Per prima cosa una precisazione. Per la durata del decorso della malattia, è corretto parlare di “Alzheimer possibile” o “probabile”, perché la conferma inequivocabile della diagnosi arriva solo post mortem con l’autopsia e l’analisi istologica dei tessuti cerebrali. Detto ciò, e soprattutto in considerazione del fatto che una identificazione precoce del problema è essenziale per intervenire su alcuni sintomi evidenti, il ricorso a test specifici è un passo importante. Oltre all’attenta osservazione clinica, a un’accurata anamnesi e all’esclusione di condizioni patologiche alternative, oggi la medicina si avvale principalmente di strumenti come la tomografia computerizzata, la risonanza magnetica o la pet, per esaminare le aree del cervello e le eventuali atrofie e perdite di funzione.
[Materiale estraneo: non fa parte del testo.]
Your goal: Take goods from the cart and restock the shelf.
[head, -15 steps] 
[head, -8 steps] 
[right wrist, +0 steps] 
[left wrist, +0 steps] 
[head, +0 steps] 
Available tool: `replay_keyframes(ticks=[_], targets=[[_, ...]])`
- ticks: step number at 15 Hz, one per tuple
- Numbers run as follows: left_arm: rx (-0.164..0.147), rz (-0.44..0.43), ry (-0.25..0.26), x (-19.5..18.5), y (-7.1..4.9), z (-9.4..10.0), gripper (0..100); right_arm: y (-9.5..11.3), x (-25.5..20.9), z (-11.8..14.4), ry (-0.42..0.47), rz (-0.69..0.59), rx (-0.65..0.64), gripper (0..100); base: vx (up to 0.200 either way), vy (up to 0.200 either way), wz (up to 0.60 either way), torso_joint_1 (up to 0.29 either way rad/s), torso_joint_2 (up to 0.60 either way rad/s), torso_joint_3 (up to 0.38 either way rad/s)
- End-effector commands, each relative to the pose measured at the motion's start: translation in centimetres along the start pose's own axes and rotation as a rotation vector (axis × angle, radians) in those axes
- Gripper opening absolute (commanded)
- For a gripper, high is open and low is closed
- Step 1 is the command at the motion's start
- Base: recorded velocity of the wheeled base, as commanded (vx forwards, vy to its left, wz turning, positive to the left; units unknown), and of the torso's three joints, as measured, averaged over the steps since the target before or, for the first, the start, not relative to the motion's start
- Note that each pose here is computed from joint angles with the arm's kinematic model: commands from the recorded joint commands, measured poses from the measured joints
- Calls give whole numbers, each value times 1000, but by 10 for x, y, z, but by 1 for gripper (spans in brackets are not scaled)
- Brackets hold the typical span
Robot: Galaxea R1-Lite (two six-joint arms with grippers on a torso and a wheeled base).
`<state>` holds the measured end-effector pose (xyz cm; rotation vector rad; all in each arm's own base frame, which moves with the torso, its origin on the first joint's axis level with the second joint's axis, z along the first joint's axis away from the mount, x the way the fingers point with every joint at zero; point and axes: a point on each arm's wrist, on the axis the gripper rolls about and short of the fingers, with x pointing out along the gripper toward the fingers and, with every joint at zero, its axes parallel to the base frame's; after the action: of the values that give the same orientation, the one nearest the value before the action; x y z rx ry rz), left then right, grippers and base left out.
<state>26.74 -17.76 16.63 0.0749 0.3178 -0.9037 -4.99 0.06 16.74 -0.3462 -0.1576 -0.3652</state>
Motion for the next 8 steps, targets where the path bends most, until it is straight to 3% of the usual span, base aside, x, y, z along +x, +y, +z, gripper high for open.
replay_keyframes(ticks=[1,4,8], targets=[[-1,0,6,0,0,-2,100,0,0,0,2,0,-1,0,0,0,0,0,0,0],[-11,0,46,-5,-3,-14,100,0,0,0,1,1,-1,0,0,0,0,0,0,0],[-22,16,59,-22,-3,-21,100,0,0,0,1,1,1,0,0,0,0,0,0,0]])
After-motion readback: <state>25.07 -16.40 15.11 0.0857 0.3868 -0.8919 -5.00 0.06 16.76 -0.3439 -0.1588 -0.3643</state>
Ma sono molto importanti anche i test neuropsicologici per valutare la memoria, la capacità di affrontare problemi e compiti basilari. Per capire se il malato è in grado di mantenere l’attenzione e dialogare in modo articolato nell’arco del tempo. Si ricorre infine a esami del sangue e del liquido spinale.
Terapie farmacologiche e non
Quanto al modo di affrontare l’Alzheimer, non esistono ancora strumenti in grado di arrestare o far regredire il decorso patologico. Scopo dei trattamenti diventa allora contenere i sintomi e quindi migliorare la qualità di vita del paziente. Possono essere utili in questo senso degli inibitori di un enzima (l’acetilcolinesterasi) che deteriora il neurotrasmettitore acetilcolina. Fra le strade non farmacologiche, invece, si segnala la cosiddetta “terapia di orientamento alla realtà” (che utilizza stimoli di vario tipo per ancorare il paziente alla sua vita reale), ma le evidenze di impatto sono comunque abbastanza limitate.